И что? Нашел? Теперь – рад?! Теперь эта женщина ходит по квартире в халате Полины, варит ему кофе, трогает вещи, которыми прежде пользовалась Полина, спит на подушке Полины… Но это же – не Полина! Так нельзя! И надо как можно скорее объяснить Ларисе, что ей пора уйти. Что он не любит ее и не полюбит никогда. В его жизни есть только одна женщина, которая ему близка, и это – Полина. Она, Полина, – родной ему человек, и рано или поздно она вернется к нему. А эта ночь – с Ларисой – ничего для него не значит. Это – его ошибка, его слабость.

На душе у него было так противно, что ему не хотелось даже выходить из ванной, где он пытался побриться. Вернее, он таки побрился, но смывать с лица пену не спешил, так и стоял перед зеркалом, разглядывая свое лицо и ненавидя себя. Он оттягивал время, даже как-то побаиваясь появляться в кухне, где его собирались накормить завтраком.

Внезапно Лариса (вот уж чего он никак не ожидал!) заглянула к нему, как если бы ей это действительно было позволено. Как она может вот так врываться в ванную и смотреть, как он бреется? Дурак, забыл запереться! А если бы он мылся?

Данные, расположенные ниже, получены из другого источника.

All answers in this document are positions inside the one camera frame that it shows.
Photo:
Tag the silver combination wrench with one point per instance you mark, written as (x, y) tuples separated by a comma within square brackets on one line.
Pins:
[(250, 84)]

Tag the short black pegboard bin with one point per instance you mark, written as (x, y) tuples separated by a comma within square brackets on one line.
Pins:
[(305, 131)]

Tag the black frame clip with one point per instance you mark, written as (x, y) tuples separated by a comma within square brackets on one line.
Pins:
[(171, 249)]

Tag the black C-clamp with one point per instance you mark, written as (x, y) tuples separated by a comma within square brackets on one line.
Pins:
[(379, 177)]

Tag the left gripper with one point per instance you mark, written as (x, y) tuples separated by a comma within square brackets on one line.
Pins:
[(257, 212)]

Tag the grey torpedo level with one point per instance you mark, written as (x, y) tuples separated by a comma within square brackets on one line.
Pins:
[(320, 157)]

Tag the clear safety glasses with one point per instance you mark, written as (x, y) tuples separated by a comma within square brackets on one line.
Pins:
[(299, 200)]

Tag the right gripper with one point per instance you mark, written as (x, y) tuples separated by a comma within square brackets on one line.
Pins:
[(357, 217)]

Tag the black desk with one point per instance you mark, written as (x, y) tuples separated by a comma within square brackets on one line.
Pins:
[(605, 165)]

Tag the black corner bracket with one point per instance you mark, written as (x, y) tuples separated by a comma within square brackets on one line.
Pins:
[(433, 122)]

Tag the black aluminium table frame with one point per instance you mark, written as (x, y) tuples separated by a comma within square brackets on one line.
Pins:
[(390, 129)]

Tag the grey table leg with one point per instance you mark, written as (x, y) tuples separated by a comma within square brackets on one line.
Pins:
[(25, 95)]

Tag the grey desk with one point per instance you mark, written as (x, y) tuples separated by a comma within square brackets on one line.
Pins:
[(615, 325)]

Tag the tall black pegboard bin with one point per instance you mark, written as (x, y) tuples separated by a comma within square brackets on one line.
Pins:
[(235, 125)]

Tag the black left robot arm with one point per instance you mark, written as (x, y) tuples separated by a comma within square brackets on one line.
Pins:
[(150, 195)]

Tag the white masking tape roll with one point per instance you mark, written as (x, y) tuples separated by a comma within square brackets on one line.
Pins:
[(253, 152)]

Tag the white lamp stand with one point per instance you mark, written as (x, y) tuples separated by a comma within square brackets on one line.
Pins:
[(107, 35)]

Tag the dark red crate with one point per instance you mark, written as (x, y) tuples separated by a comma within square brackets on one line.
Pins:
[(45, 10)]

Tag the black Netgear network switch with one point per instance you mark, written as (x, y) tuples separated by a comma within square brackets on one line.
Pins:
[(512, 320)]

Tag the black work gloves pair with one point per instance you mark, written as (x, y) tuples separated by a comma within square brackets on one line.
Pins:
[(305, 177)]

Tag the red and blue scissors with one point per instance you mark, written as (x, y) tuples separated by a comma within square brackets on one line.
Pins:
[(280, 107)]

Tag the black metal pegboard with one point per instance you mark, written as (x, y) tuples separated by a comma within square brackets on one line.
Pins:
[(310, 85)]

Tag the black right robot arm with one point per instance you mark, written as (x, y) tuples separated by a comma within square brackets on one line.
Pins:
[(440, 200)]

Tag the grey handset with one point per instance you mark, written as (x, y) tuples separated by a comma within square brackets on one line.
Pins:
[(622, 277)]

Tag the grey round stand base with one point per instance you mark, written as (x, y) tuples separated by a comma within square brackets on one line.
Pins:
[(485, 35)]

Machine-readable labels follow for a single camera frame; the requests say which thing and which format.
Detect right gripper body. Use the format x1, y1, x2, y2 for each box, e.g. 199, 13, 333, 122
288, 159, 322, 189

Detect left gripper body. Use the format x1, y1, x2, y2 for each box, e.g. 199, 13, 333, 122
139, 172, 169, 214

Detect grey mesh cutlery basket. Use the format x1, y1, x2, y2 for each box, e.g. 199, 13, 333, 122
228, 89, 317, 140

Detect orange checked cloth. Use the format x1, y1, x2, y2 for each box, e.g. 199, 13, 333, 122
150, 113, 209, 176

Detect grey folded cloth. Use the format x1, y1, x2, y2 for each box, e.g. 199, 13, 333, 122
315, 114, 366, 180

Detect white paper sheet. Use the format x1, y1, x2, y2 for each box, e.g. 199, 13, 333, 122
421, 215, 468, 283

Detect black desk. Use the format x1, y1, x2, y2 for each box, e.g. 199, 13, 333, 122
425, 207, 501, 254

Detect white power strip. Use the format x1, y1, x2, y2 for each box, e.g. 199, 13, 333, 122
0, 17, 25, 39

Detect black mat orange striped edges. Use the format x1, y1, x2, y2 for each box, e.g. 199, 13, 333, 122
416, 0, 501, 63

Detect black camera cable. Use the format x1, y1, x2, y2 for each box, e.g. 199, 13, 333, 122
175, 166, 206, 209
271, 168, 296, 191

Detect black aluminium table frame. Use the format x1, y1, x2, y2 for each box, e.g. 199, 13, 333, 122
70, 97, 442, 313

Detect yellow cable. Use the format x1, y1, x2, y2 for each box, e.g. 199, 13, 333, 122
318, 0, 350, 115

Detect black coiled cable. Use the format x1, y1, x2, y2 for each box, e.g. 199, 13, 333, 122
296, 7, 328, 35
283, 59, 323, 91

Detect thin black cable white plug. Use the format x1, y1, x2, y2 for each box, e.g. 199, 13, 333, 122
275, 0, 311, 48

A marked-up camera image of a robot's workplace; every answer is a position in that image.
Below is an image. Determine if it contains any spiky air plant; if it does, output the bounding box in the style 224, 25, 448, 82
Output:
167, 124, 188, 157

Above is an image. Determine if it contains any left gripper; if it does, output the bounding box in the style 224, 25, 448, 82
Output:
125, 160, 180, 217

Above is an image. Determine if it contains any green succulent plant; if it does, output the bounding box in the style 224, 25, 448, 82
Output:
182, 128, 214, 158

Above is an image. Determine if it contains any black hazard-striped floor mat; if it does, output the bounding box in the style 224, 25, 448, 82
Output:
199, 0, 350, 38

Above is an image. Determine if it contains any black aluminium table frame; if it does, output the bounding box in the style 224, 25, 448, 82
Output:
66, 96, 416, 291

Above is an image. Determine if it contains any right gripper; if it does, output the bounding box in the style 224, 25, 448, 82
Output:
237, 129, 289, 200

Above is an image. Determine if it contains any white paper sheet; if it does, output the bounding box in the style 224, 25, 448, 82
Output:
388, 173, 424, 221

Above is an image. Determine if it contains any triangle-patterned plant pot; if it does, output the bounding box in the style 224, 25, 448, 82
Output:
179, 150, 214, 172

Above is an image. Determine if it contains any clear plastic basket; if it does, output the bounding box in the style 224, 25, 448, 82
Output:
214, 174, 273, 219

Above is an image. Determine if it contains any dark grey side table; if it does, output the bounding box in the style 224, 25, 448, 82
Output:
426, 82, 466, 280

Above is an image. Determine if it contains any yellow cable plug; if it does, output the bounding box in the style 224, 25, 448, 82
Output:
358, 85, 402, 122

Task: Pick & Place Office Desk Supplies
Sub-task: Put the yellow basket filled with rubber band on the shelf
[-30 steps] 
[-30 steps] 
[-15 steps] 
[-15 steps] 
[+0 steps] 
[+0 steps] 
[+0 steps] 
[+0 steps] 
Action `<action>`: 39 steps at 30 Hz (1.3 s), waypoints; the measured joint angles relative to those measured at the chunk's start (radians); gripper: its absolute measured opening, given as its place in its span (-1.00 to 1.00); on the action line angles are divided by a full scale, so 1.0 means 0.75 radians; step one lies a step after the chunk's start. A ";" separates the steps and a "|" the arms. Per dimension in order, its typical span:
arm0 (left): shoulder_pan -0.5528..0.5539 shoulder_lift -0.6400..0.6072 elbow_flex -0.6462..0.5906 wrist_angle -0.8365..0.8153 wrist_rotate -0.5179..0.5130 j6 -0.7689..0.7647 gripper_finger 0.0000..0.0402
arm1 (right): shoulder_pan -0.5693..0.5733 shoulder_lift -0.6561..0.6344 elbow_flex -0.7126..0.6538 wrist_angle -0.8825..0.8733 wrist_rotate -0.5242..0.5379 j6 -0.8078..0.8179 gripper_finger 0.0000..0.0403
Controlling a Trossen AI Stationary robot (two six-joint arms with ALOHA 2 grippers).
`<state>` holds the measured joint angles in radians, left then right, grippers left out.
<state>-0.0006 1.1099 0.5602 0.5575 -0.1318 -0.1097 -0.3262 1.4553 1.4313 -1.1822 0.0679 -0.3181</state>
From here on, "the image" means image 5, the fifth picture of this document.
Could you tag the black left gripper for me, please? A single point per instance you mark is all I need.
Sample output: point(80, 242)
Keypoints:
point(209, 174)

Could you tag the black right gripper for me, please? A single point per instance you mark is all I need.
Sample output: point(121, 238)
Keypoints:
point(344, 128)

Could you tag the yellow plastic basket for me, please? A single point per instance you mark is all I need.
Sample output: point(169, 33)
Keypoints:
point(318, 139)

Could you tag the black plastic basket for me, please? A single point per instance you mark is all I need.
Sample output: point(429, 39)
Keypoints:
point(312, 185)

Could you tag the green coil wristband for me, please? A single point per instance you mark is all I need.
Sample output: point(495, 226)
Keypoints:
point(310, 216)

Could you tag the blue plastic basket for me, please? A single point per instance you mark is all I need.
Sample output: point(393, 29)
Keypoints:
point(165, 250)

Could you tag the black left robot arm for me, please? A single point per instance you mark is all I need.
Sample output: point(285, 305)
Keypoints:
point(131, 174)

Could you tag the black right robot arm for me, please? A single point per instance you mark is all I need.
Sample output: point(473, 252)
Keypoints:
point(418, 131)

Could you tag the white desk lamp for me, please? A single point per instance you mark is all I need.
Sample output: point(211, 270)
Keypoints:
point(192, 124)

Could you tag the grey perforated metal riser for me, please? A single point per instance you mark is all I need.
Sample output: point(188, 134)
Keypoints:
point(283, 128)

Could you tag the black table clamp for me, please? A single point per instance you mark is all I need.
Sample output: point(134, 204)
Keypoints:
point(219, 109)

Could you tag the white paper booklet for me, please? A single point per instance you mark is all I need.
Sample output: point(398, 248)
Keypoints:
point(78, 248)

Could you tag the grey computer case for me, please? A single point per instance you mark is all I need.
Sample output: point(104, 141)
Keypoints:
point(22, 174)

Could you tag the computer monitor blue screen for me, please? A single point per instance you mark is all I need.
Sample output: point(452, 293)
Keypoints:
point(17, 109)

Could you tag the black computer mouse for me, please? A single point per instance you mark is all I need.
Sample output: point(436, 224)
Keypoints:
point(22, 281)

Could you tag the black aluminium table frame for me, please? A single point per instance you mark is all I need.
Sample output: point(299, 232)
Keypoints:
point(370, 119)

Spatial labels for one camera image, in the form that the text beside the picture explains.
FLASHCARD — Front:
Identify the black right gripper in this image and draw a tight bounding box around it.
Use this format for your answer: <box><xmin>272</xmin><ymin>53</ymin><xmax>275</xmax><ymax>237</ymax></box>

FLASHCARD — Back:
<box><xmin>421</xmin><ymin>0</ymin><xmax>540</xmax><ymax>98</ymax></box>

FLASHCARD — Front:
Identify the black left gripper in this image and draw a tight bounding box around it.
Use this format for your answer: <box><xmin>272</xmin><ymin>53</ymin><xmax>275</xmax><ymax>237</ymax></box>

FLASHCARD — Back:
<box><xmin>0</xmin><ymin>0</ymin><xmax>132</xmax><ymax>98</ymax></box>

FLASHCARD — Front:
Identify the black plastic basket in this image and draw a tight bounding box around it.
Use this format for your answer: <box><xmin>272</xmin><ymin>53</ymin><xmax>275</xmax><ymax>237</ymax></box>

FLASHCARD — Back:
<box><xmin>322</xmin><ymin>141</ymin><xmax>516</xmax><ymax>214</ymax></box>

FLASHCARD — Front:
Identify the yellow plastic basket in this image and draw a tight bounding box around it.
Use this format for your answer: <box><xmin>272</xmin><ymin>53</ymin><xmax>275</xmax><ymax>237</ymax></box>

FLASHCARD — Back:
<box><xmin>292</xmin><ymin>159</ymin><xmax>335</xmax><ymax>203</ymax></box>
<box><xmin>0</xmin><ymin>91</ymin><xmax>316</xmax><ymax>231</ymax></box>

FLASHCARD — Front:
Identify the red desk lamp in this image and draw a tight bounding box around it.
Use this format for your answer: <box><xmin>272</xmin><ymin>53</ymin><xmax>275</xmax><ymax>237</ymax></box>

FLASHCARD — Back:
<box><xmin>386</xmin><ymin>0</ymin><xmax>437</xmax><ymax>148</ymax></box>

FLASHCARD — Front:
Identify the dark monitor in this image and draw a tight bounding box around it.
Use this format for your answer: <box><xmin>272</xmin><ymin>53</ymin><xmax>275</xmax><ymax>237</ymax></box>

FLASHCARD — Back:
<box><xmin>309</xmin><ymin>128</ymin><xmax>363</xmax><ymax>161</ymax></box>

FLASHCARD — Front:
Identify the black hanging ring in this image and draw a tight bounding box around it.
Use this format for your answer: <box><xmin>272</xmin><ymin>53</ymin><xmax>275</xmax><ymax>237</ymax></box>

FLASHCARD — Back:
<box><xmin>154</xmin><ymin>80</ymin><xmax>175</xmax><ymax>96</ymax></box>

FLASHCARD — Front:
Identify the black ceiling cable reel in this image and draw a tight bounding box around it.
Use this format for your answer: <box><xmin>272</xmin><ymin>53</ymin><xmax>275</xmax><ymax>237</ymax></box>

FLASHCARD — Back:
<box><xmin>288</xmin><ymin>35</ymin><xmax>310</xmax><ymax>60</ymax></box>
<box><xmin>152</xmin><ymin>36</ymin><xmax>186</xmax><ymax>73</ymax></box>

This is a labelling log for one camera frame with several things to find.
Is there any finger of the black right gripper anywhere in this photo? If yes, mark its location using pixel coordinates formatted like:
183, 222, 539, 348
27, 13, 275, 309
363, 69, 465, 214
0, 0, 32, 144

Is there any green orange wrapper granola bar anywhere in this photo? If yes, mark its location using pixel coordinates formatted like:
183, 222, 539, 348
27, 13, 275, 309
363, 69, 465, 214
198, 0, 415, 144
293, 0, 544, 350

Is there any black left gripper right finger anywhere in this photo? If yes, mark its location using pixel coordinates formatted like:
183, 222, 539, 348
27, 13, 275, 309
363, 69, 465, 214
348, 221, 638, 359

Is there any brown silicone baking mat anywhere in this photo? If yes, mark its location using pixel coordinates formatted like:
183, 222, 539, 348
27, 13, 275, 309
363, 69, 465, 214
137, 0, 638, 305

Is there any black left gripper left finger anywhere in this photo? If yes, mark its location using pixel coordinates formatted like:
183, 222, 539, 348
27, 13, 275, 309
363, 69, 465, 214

Она что же себе думает – если они переспали, значит, она имеет право видеть его раздетым, в мыльной пене, словом, вторгаться на его личную территорию?

– Я не поняла, тебе кофе с молоком или черный? – Она улыбалась, демонстрируя свои ослепительные новенькие зубы (все в коллегии адвокатов знали, что она сделала себе зубы в Германии, заплатив за каждый зуб по три тысячи евро). – Ой, какой ты смешной с этой пеной на щеках! Володя, ау! Ты что же, не слышишь меня?